(Assignment) Return only those lines of the records below in which "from" appears.

(Supplied records)
::::
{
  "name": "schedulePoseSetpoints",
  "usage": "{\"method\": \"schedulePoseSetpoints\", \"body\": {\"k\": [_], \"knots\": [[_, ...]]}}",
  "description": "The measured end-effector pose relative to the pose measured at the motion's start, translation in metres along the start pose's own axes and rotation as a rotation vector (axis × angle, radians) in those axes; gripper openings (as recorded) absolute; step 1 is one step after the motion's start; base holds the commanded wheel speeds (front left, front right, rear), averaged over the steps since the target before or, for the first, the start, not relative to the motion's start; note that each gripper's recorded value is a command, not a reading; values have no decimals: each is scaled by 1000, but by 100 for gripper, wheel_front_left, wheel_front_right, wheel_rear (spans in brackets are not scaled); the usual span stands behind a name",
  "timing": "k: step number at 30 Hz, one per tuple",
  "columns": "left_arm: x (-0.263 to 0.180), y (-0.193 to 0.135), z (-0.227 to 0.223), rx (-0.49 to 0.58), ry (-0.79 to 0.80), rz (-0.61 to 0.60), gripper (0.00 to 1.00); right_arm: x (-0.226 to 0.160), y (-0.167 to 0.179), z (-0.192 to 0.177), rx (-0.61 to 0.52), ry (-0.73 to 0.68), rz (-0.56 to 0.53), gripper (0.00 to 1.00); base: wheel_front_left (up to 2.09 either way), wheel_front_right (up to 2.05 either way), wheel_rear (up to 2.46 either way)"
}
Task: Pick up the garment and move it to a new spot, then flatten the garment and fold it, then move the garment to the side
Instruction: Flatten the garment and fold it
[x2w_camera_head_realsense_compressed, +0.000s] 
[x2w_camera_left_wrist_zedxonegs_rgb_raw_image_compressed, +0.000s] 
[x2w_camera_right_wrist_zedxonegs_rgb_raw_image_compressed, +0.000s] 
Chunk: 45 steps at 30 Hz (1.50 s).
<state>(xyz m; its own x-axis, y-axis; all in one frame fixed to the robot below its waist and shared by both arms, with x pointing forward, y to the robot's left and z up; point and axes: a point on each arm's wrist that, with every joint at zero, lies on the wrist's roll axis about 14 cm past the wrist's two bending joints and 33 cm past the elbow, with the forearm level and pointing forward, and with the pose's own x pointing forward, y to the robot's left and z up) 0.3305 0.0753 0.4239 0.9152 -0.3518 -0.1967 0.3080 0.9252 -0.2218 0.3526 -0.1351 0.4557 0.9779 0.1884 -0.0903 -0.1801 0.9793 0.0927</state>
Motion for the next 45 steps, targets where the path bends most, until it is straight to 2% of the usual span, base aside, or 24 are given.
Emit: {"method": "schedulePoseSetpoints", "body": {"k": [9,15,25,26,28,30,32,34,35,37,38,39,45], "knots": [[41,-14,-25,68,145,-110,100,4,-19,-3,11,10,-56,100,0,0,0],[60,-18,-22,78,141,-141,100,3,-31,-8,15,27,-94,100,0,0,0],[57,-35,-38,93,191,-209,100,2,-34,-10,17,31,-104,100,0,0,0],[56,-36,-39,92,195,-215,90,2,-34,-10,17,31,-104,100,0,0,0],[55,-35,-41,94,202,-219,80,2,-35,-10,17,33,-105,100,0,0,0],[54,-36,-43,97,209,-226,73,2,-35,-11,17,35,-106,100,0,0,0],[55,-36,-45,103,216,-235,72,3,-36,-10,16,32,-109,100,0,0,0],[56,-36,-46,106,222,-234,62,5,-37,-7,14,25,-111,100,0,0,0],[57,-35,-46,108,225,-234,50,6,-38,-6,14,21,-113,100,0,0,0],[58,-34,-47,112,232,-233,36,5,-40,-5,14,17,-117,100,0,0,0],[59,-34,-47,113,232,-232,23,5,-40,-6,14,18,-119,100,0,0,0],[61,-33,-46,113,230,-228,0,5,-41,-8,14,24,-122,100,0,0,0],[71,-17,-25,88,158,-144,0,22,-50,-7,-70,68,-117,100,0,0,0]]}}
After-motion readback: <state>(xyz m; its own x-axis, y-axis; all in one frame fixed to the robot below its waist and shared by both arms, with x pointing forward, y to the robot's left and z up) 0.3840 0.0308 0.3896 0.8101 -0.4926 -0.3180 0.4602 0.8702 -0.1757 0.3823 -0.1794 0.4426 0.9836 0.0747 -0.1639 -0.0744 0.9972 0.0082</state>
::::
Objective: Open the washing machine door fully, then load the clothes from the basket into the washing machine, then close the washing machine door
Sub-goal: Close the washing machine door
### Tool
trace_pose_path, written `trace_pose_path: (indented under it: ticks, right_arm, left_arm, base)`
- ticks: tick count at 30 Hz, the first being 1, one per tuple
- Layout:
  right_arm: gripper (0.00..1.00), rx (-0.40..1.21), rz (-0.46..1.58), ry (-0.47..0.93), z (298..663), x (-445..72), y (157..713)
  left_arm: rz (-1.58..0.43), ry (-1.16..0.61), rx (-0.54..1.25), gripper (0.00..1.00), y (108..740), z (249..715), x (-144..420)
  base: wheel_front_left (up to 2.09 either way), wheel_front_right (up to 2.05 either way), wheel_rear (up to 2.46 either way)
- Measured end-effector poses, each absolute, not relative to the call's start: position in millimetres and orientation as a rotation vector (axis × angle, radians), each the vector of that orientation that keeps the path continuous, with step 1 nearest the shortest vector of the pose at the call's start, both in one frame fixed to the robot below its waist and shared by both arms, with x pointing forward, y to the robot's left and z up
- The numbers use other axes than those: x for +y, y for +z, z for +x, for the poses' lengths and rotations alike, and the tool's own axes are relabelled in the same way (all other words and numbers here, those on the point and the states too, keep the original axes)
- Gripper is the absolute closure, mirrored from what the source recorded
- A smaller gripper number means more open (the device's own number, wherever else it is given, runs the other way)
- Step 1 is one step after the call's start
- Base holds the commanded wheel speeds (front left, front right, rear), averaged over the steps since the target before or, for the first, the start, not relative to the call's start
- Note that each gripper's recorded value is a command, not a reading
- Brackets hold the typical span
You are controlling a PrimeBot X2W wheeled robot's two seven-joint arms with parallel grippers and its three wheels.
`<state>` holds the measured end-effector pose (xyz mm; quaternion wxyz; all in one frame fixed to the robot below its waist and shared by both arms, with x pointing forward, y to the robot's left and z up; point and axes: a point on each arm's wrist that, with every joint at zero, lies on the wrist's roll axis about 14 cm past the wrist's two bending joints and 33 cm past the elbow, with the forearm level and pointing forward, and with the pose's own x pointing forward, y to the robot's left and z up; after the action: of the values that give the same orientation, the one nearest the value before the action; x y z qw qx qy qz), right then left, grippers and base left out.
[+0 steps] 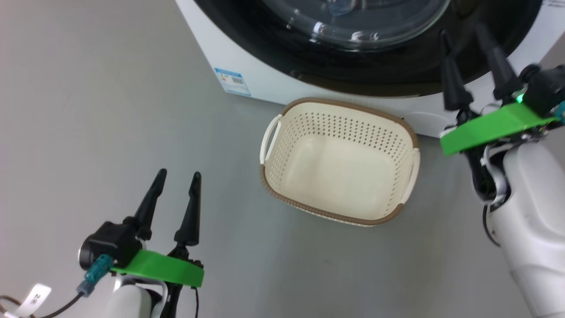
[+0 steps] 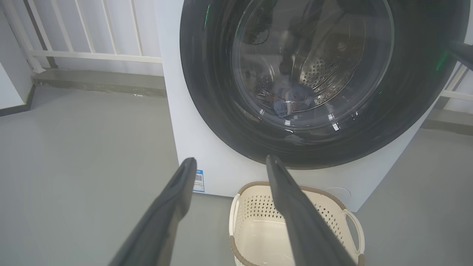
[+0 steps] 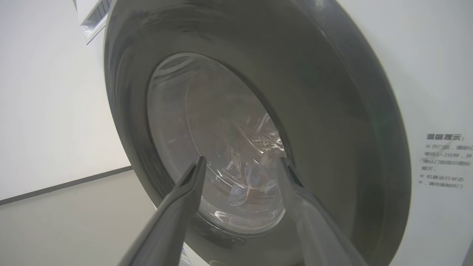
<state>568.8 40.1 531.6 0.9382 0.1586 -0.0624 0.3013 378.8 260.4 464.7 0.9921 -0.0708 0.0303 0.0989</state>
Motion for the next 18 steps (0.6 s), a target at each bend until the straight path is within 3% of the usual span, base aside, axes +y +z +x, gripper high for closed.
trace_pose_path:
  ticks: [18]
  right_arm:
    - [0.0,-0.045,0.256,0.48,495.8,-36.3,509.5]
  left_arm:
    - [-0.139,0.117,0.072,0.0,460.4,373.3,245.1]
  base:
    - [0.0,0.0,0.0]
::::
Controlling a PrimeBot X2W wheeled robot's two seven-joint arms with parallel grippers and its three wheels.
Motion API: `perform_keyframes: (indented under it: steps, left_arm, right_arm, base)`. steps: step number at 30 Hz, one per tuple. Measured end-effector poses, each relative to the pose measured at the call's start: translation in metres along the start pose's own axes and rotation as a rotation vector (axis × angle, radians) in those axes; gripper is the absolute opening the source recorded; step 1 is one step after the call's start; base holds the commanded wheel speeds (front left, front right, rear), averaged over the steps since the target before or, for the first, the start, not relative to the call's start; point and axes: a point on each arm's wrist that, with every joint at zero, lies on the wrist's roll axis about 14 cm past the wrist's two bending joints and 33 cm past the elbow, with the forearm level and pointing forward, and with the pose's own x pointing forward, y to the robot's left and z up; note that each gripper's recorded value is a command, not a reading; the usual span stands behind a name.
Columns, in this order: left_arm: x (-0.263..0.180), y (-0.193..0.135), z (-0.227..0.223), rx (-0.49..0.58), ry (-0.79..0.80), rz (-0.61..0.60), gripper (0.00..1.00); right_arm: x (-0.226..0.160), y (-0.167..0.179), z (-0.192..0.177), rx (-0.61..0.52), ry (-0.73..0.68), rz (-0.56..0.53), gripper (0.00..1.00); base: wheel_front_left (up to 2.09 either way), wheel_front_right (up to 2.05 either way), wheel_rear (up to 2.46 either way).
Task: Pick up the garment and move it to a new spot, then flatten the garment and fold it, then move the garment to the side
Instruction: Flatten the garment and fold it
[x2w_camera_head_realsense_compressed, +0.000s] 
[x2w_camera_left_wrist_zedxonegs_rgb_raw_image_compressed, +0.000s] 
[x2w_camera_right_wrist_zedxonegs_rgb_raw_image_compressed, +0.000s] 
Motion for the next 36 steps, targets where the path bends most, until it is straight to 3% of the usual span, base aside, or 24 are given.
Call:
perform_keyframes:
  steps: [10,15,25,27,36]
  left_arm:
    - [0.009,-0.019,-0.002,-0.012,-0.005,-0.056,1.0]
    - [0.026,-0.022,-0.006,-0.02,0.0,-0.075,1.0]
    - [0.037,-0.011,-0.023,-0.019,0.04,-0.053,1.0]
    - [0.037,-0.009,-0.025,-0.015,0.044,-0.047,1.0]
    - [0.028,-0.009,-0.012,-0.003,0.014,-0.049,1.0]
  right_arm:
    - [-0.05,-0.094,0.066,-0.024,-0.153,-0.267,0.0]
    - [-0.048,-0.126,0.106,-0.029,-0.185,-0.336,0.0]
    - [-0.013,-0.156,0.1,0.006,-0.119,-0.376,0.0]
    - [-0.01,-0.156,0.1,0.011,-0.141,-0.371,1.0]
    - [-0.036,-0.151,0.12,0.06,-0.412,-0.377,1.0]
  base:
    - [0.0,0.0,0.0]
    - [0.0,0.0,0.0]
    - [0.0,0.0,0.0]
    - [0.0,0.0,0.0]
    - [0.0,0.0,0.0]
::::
(Exercise solution)
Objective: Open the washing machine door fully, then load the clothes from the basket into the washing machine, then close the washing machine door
- Gripper is the absolute closure, mirrored from what the source recorded

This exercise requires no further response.